Search the records for the word "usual" and pick out every line that has it.

#### TASK DATA

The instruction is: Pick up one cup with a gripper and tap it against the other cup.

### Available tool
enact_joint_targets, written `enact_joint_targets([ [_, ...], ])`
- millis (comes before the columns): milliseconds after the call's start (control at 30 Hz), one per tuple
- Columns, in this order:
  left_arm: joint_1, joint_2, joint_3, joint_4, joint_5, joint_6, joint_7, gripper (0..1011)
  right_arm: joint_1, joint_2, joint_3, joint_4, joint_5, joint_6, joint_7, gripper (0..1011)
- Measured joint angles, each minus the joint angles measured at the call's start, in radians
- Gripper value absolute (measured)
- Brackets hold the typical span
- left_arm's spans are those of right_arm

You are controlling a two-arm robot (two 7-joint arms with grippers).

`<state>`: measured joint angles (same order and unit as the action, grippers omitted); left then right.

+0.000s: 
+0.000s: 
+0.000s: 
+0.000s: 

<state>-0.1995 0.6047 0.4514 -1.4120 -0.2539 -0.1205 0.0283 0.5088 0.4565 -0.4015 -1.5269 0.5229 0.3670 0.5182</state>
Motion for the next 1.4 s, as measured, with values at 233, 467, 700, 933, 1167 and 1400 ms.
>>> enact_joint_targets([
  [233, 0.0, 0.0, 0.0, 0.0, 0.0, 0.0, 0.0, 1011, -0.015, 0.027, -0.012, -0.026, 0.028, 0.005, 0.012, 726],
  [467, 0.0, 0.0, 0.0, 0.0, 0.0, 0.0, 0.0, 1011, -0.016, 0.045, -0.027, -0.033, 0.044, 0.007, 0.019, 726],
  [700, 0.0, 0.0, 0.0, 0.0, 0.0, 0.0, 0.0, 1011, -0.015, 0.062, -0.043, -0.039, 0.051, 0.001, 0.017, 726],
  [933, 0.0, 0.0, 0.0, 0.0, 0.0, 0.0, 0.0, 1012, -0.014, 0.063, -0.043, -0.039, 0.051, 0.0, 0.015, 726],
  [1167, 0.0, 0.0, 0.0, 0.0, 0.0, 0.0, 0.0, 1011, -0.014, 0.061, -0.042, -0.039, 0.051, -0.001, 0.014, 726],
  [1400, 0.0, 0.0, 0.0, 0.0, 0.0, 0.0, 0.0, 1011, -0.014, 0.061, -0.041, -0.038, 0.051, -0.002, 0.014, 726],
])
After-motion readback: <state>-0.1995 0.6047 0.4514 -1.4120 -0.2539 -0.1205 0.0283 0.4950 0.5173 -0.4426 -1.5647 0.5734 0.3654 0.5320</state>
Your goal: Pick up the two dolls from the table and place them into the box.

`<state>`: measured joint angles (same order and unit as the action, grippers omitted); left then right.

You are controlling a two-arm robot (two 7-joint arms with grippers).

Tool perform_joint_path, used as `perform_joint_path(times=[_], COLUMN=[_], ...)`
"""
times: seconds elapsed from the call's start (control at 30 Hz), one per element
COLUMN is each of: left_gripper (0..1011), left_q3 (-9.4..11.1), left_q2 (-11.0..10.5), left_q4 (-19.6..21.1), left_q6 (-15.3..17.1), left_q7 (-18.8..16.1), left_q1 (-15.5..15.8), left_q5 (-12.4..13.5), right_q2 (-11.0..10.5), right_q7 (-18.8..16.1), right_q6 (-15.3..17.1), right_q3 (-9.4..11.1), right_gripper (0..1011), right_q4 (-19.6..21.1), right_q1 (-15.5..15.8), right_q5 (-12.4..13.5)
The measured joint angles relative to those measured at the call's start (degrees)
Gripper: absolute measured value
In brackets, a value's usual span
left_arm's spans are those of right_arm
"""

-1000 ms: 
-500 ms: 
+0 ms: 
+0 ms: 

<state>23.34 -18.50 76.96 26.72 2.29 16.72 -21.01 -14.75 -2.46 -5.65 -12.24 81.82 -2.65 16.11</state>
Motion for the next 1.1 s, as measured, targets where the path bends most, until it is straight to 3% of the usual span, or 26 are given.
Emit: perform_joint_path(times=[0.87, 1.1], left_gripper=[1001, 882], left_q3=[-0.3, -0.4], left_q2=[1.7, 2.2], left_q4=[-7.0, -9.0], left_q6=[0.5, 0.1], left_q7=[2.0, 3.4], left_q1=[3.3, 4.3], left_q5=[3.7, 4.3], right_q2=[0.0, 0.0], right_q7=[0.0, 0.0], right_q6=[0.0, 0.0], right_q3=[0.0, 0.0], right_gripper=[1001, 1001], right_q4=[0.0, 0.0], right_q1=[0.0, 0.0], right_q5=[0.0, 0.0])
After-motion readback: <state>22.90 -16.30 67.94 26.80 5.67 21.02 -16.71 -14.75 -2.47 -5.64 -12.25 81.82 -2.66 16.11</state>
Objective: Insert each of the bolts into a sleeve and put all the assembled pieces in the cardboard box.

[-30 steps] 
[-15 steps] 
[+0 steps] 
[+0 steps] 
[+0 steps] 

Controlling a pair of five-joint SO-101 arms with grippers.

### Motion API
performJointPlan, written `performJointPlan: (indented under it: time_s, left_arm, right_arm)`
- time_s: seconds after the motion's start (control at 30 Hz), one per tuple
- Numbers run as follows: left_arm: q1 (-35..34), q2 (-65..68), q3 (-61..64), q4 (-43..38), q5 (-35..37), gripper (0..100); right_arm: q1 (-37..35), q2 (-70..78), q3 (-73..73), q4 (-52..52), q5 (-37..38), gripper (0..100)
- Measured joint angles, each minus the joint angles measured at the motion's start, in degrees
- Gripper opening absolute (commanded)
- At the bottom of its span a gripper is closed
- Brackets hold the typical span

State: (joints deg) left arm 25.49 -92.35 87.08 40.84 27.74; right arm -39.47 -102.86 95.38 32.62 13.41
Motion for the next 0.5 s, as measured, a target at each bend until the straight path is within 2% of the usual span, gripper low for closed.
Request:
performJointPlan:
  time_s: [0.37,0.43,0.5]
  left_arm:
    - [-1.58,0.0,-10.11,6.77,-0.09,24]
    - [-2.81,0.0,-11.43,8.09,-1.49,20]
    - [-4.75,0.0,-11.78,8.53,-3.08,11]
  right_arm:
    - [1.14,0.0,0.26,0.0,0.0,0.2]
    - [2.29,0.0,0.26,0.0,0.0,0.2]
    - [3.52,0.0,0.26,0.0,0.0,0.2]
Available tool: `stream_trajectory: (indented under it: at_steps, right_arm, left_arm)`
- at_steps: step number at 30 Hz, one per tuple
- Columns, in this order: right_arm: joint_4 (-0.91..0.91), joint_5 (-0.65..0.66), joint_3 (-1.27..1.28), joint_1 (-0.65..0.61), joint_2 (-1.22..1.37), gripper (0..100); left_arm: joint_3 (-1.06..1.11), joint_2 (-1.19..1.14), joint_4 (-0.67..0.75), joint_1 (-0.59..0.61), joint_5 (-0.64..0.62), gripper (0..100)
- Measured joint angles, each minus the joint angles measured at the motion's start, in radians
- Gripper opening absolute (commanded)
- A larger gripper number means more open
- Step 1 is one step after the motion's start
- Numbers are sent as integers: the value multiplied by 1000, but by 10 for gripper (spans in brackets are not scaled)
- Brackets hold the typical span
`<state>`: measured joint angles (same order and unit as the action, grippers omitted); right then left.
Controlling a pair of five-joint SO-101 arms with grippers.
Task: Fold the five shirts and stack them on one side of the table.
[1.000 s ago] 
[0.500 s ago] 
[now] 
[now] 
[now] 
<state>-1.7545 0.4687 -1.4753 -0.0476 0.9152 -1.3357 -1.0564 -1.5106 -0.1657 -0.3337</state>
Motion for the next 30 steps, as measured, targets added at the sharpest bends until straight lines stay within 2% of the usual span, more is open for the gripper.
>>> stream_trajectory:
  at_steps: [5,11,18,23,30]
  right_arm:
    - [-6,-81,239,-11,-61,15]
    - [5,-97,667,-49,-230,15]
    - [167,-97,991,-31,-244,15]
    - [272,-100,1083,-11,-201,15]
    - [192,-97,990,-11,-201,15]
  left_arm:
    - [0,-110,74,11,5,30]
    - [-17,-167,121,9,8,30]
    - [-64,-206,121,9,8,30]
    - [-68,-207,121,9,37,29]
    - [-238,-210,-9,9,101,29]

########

ANSWER SECTION.
In brackets, a value's usual span
Motion for the next 1.1 s, as measured, targets where the path bends most, until it is straight to 3% of the usual span, or 26 are given.
Motion for the next 0.5 s, as measured, a target at each bend until the straight path is within 2% of the usual span, gripper low for closed.
Motion for the next 30 steps, as measured, targets added at the sharpest bends until straight lines stay within 2% of the usual span, more is open for the gripper.

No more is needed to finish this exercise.